A torque detection value T detected by the torque sensor 3 and a motor current detection value Imd detected by the motor current detection circuit 18 are converted into digital values by the A / D converters 21 and 22, respectively, and inputted to the microcomputer 15. The
The microcomputer 15 includes an input interface circuit 15a to which the torque detection value T, the vehicle speed detection value V, and the motor current detection value Imd are input, and the electric motor based on the torque detection value T, the vehicle speed detection value V, and the motor current detection value Imd. The central processing unit 15b that executes steering assist control processing that controls the drive 12 to generate steering assisting force according to the steering torque, and the steering assist control processing program that is executed by the central processing unit 15b, the memory abnormality detection program, and the like A flash ROM 15c as a main storage unit for storing the program, a ROM 15d as a redundant storage unit for storing the same application program as the application program stored in the flash ROM, a torque detection value T and a motor current detection value Detection data such as Imd A motor, a RAM15e for storing data and processing results required during processing of the steering control processing executed by the central processing unit 15b, and an output interface circuit 15f.

  As shown in FIG. 3, the flash ROM 15c includes a steering control processing program as a main program for causing the central processing unit 15b to execute steering control processing, a storage abnormality detection program for detecting abnormality in the storage area of the flash ROM 15c, and the like.

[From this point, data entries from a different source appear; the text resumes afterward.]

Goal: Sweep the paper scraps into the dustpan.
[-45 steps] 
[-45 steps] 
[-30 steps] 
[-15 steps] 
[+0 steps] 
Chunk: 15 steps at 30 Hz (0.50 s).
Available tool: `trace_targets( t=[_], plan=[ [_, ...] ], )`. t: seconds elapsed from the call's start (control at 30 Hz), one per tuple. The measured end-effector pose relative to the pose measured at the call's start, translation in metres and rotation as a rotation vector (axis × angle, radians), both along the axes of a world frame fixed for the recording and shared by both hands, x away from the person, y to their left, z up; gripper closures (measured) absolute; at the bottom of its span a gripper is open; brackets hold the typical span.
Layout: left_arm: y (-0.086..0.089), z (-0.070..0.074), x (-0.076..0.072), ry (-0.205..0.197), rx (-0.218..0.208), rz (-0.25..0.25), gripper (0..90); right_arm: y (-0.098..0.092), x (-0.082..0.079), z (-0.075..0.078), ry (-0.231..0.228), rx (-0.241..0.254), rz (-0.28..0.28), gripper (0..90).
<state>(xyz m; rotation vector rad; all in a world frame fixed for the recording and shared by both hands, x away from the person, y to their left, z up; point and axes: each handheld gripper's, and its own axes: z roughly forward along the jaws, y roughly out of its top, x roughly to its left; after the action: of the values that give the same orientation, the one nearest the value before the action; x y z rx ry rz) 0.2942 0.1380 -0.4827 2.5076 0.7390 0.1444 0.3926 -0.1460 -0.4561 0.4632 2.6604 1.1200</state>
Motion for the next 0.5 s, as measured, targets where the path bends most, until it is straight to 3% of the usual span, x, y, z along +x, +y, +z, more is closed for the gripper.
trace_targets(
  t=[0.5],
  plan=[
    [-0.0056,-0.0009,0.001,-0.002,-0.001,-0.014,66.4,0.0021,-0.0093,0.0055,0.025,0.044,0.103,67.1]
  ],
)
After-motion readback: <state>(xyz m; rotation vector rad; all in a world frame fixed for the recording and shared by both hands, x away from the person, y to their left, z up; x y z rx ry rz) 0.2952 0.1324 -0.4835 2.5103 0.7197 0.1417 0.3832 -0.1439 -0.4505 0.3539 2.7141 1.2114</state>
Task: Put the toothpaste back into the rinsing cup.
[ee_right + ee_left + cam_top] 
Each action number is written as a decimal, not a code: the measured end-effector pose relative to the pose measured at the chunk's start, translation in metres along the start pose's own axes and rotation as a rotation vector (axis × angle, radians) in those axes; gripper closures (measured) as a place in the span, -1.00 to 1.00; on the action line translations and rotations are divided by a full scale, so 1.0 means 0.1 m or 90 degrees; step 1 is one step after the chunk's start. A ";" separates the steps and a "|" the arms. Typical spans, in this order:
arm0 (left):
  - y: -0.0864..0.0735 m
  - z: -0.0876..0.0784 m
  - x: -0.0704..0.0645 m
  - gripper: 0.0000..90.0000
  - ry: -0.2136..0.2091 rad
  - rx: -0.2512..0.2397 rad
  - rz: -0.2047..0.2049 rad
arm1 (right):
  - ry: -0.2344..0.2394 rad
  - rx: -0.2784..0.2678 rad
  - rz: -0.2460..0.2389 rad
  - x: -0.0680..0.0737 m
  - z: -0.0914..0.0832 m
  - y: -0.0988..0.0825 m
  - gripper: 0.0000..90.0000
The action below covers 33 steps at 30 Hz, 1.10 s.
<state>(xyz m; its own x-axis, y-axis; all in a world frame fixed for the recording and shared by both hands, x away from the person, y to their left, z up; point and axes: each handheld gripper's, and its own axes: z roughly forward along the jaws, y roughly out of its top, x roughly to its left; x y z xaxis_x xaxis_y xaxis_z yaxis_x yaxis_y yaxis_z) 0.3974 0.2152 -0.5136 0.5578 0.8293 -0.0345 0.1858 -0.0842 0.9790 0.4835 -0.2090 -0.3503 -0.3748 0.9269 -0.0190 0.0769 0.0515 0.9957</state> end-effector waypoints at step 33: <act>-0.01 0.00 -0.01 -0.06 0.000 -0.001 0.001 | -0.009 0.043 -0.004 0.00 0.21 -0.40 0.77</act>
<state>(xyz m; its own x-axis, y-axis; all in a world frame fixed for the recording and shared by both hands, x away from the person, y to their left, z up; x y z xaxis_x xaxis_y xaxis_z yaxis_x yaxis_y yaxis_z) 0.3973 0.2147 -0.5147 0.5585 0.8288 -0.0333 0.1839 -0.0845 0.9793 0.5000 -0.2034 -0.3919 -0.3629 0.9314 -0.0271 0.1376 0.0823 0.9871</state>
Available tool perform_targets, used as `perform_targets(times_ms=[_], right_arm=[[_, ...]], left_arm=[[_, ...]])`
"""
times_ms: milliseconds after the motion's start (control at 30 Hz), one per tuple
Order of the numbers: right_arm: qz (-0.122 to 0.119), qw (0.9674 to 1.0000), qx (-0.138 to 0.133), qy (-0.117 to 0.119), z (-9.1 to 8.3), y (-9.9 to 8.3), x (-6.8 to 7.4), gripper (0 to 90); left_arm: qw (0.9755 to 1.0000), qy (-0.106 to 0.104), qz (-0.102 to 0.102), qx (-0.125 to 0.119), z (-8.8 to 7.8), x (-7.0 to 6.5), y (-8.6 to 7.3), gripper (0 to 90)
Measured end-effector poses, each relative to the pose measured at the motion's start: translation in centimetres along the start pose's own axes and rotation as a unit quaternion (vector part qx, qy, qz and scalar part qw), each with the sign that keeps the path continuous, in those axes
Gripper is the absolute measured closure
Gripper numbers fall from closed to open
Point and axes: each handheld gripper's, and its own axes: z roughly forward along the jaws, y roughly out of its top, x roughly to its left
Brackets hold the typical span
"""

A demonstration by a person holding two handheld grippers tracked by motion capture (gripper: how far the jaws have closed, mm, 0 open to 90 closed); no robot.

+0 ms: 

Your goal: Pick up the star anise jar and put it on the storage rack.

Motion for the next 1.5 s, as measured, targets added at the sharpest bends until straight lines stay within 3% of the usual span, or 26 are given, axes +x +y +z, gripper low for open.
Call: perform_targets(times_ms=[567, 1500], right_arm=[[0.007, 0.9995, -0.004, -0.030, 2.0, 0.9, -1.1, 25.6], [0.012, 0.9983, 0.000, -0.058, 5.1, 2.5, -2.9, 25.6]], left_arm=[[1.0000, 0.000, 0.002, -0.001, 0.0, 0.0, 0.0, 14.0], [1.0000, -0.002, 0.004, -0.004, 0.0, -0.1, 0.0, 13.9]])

The first storage area 21 in which the storage contents for storing the application program can be rewritten, the boot program for causing the central processing unit 15b to boot, and the central processing unit 15b perform the above-described rewriting update of the first storage area. And a second storage area 22 for storing a rewrite update program for generating the program.

In the second storage area 22, the boot program is stored in the first half of the second storage area 22 including the start address in the second storage area 22, and the rewrite program is stored in the second half of the second storage area 22. The second storage area 22 is configured so that it cannot be rewritten.
The central processing unit 15b accesses the start address of the second storage area of the flash ROM 15c when the steering assist control process is booted, and boots the steering assist control process according to the boot program stored in the accessed second storage area 22 To perform steering assist control processing.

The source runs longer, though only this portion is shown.